Io lo prendo come un segno del destino e me ne vado. C’è chi è allergico ai crostacei, io sono intollerante ai maleducati. Mi aggiro alla ricerca di cibo educato e vengo attirato dai panini al prosciutto di un bar vegano. Il proprietario dev’essere un burlone, quindi provo. Mentre sto per mettere piede nel locale, un tizio mi supera di corsa e si precipita al banco trafelato.
«Un pacchetto di sigarette», chiede.
«La tabaccheria è più avanti», risponde lei.
Il tale prosegue di corsa, esce dalla parte opposta del locale e svanisce nel nulla.
La commessa scuote il capo e mi chiede cosa voglio.
Indico col dito: «Un panino al prosciutto».
«Te lo scaldo?» chiede sorridente.
«Sì, grazie».
Si arrampica sulla scansia per raggiunge la piastra.
«Me l’hanno messa qua. Ogni volta me devo arrampicà». Infila dentro il panino. «Dimmi tu quanto te lo devo scaldare, voglio che lo mangi come piace a te. Io ti consiglio di non scaldarlo troppo ma te lo faccio come preferisci tu».
Roma è questa: supreme teste di cazzo e persone incredibilmente gentili che convivono l’una a fianco all’altra, in un incomprensibile e delicato equilibrio.
«Un paio di minuti va bene» rispondo.
Due minuti dopo sistema delicatamente il panino in una borsina di cartone e lo copre di tovagliolini come fosse un neonato che non deve prendere freddo.
Attendo che sul tabellone compaia il binario del mio treno, quindi m’incammino verso il Frecciarossa che mi porterà a Bologna. Tiro fuori il cellulare e controllo il mio posto: carrozza 10. In pratica, una gita fuori porta. M’incammino assieme agli altri viaggiatori, sembra una scampagnata di gruppo a Lourdes. Il treno è talmente lungo che salgo più o meno all’altezza di Viterbo. Il mio vagone è semideserto, divoro il mio panino come uno che non mangia dalla sera prima, probabilmente perché è dalla sera prima che non mangio. A volte mi meraviglio quando le cose hanno perfettamente senso.

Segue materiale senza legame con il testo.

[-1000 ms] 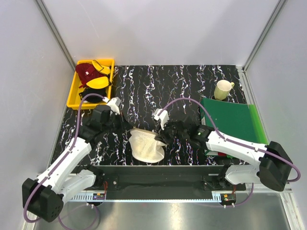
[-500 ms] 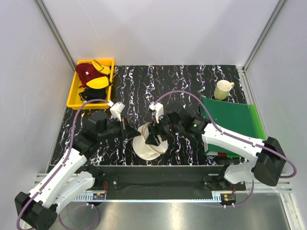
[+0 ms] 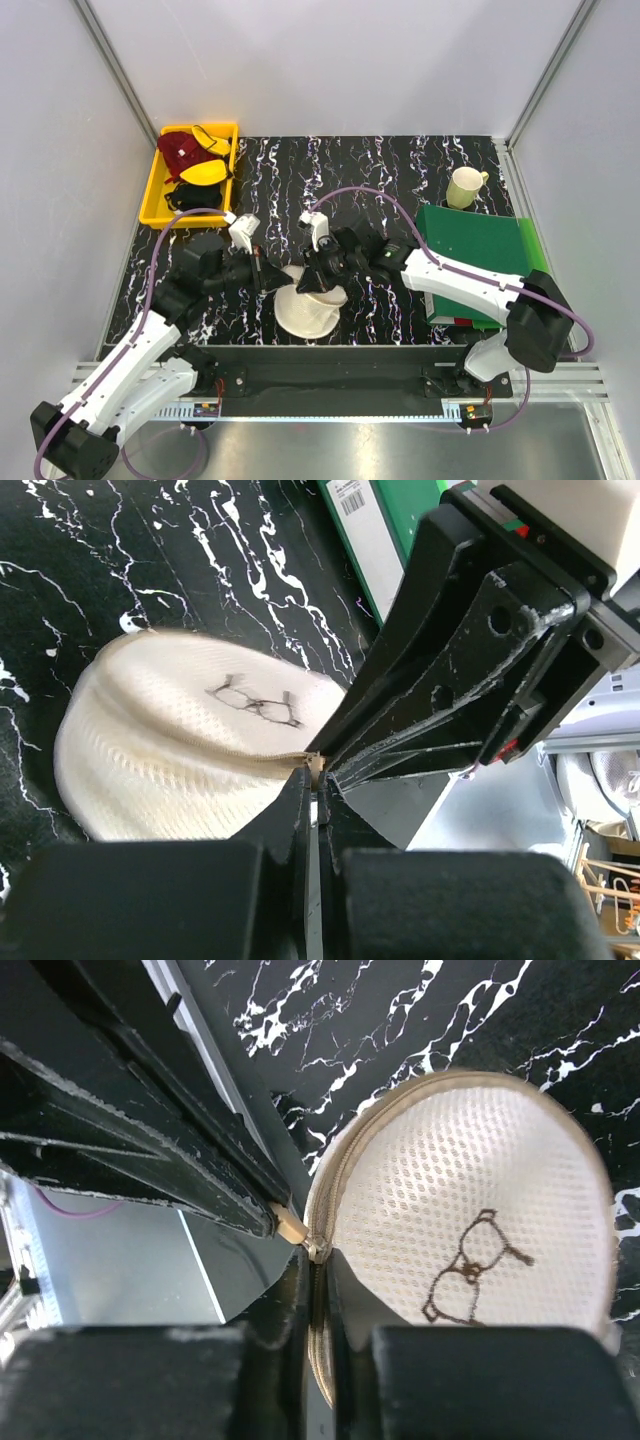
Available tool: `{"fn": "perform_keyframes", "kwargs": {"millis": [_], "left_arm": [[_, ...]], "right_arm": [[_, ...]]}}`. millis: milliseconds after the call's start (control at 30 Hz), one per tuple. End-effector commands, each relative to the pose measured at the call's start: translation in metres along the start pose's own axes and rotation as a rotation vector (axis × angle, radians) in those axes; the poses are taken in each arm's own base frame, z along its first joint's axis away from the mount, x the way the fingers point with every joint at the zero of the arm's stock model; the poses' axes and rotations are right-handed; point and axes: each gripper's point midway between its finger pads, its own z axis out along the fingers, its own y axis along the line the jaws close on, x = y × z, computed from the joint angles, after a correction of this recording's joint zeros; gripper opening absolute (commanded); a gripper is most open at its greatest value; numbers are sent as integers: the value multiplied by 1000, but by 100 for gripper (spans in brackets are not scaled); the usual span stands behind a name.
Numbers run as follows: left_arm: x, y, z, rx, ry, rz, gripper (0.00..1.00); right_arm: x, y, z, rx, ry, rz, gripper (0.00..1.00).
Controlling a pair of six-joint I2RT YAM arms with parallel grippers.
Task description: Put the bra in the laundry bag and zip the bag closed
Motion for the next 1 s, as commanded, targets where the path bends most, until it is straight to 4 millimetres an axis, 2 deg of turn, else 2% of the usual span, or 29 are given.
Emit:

Tiro fuori dalla custodia i miei occhiali nuovi da lettura per la prova su strada con il romanzo che mi sono portato dietro. Le lenti sono piene di ditate, riesco miracolosamente a pulirli senza graffiarli con il malefico QR code e m’incuriosisco: chissà dove mi vogliono portare i draghi del marketing. Quando inquadro il quadrato bianconero con la fotocamera del telefono, ho l’ennesima conferma che il mondo è un posto meraviglioso: il link conduce alla pagina di manutenzione e pulizia delle lenti, una serie infinita d’istruzioni dettagliate su come detergerle e conservarle senza graffiarle. Le cose che danno un senso alla vita bisogna andare a cercarle, non sono mai sotto sotto i nostri occhi. Stavolta erano nascoste dentro un QR code.
Poco dopo il treno parte in perfetto orario. Mi abbandono contro lo schienale e mi rilasso soddisfatto: anche oggi sono sopravvissuto alle insidie capitali della nostra sgangherata capitale.